-- Task prompt --
Among the entries that follow, find every line with the word "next" and list it.

-- Data supplied --
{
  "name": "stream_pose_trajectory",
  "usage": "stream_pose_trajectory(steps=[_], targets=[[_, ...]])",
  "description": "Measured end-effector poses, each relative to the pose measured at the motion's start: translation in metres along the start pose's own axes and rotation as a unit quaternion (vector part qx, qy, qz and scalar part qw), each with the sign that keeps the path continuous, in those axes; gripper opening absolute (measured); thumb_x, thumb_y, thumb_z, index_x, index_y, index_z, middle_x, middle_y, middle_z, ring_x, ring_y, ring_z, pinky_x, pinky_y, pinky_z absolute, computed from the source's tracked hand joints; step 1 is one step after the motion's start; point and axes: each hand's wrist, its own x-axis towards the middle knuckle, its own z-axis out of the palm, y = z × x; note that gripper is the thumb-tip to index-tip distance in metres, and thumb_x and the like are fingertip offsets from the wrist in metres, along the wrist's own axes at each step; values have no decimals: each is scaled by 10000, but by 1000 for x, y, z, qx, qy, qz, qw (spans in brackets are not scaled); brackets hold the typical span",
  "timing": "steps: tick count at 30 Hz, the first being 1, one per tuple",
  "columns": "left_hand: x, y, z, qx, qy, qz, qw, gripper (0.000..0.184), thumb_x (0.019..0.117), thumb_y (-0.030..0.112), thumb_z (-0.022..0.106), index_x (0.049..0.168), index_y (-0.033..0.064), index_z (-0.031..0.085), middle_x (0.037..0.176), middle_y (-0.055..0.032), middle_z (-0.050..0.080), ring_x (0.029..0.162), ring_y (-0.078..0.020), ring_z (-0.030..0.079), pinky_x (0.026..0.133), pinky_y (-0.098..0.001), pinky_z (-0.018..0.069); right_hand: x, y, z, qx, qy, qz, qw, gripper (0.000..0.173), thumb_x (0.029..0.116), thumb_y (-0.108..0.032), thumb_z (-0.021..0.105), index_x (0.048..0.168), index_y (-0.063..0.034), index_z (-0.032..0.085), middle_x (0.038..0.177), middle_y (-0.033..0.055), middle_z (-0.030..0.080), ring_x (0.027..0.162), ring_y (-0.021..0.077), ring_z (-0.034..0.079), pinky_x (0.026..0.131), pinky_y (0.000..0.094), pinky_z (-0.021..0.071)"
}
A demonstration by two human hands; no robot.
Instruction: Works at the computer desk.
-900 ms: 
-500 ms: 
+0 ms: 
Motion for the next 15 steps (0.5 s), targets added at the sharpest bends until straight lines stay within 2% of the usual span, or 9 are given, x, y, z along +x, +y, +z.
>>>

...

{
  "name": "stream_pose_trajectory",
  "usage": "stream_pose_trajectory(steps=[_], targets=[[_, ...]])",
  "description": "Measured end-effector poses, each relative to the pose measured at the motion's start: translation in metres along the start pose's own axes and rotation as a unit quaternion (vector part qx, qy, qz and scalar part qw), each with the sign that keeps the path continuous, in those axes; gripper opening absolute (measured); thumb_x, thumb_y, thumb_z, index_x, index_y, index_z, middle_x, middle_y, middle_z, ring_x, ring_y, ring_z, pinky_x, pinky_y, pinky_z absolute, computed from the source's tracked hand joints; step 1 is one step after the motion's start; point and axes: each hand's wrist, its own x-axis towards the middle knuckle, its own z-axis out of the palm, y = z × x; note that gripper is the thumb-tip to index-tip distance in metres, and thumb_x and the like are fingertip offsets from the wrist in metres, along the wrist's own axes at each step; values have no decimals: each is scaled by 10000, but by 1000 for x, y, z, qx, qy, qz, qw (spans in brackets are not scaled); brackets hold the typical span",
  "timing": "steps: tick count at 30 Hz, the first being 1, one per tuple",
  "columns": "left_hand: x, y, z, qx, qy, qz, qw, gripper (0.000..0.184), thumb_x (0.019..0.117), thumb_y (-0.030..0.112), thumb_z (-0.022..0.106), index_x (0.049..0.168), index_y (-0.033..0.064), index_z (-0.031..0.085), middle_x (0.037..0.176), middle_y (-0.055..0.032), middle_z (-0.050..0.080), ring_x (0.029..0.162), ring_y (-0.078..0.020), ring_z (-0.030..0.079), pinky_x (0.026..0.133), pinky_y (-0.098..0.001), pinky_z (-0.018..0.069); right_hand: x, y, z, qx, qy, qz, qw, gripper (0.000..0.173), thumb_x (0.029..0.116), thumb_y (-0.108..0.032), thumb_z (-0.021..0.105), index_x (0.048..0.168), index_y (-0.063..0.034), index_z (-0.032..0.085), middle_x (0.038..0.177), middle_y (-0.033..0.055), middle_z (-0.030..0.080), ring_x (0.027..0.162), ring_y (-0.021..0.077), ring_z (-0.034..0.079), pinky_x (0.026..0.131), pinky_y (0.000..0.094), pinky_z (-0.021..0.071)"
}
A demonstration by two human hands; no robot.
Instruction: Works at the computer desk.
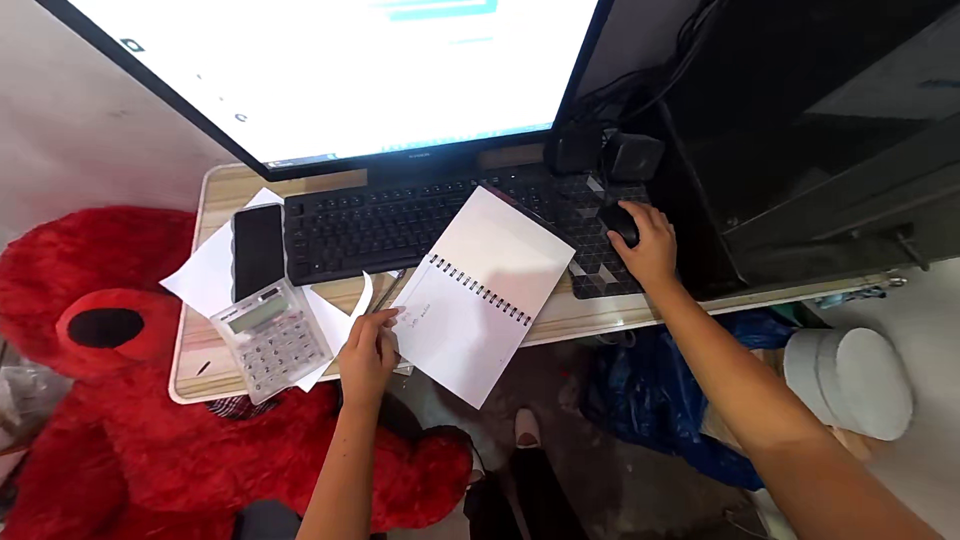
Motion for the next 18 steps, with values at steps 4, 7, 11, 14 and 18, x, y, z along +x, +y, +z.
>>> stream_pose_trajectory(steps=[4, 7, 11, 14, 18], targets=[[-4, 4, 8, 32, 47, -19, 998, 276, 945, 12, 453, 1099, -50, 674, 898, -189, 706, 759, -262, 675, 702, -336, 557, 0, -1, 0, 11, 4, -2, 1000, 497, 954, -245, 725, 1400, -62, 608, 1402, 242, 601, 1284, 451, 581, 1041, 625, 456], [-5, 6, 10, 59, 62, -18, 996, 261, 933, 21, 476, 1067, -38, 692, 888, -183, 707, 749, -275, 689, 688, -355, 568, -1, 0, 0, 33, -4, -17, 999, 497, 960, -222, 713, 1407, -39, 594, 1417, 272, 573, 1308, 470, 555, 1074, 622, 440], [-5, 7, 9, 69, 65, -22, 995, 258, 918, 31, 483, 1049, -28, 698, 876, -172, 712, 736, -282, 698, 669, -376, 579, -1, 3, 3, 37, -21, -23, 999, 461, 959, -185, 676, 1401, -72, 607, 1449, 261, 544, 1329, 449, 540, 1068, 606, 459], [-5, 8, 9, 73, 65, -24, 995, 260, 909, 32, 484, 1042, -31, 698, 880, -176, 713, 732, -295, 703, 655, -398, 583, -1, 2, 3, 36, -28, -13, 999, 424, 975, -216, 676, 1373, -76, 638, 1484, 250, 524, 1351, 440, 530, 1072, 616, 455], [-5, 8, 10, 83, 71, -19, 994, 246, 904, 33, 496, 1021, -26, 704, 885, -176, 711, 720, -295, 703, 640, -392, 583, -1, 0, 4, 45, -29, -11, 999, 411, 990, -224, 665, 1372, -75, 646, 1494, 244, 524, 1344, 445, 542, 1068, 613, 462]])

-- Output for this task --
Motion for the next 15 steps (0.5 s), targets added at the sharpest bends until straight lines stay within 2% of the usual span, or 9 are given, x, y, z along +x, +y, +z.
Motion for the next 18 steps, with values at steps 4, 7, 11, 14 and 18, x, y, z along +x, +y, +z.

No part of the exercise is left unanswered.